■ **Work to complete**: Write out each line of the listing as it stands, without the images.

■ **Input data**:

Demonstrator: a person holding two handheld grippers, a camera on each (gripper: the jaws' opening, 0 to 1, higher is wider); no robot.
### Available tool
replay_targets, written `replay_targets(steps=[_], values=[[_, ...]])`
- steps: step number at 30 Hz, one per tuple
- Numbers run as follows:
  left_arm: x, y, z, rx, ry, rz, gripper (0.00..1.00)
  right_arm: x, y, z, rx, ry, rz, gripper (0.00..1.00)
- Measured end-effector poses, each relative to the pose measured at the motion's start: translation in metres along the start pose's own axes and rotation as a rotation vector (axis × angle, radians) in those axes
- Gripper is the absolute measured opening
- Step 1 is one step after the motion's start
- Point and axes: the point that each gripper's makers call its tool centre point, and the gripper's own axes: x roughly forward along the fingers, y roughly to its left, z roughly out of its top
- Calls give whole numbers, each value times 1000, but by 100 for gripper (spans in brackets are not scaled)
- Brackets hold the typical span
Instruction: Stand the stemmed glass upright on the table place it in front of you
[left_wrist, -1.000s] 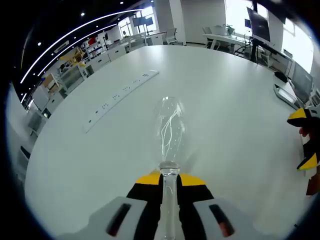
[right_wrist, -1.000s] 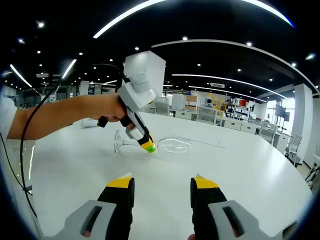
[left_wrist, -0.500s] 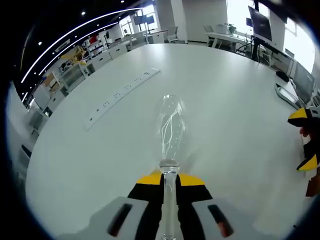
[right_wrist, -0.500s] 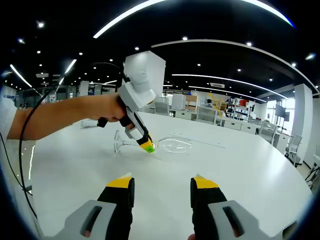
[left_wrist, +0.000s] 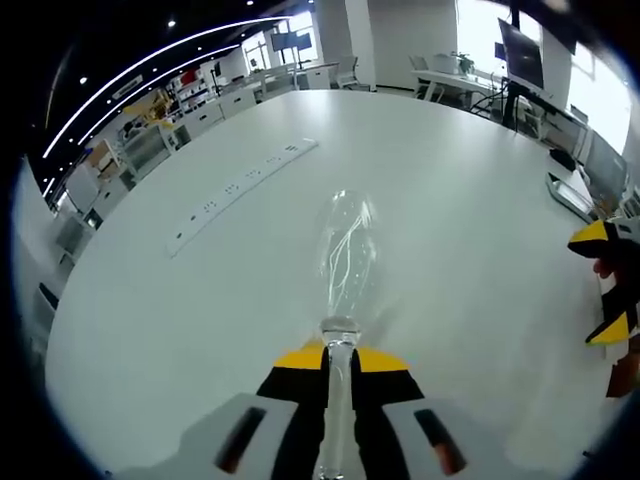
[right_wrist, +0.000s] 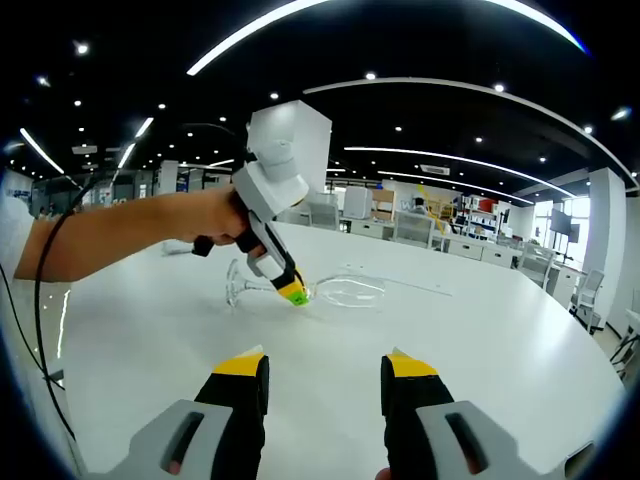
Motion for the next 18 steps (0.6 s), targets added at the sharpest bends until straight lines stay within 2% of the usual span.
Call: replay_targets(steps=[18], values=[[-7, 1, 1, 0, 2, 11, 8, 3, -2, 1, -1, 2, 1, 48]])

■ **Written reply**:
Demonstrator: a person holding two handheld grippers, a camera on each (gripper: the jaws' opening, 0 to 1, higher is wider); no robot.
### Available tool
replay_targets, written `replay_targets(steps=[_], values=[[_, ...]])`
- steps: step number at 30 Hz, one per tuple
- Numbers run as follows:
  left_arm: x, y, z, rx, ry, rz, gripper (0.00..1.00)
  right_arm: x, y, z, rx, ry, rz, gripper (0.00..1.00)
- Measured end-effector poses, each relative to the pose measured at the motion's start: translation in metres along the start pose's own axes and rotation as a rotation vector (axis × angle, radians) in those axes
- Gripper is the absolute measured opening
- Step 1 is one step after the motion's start
- Point and axes: the point that each gripper's makers call its tool centre point, and the gripper's own axes: x roughly forward along the fingers, y roughly to its left, z roughly out of its top
- Calls give whole numbers, each value times 1000, but by 100 for gripper (spans in brackets are not scaled)
- Brackets hold the typical span
Instruction: Stand the stemmed glass upright on the table place it in front of you
[left_wrist, -1.000s] 
[right_wrist, -1.000s] 
[left_wrist, -0.500s] 
[right_wrist, -0.500s] 
[left_wrist, +0.000s] 
[right_wrist, +0.000s] 
Motion for the next 18 steps (0.6 s), targets added at the sharpest bends until straight lines stay within 2% of the usual span.
Call: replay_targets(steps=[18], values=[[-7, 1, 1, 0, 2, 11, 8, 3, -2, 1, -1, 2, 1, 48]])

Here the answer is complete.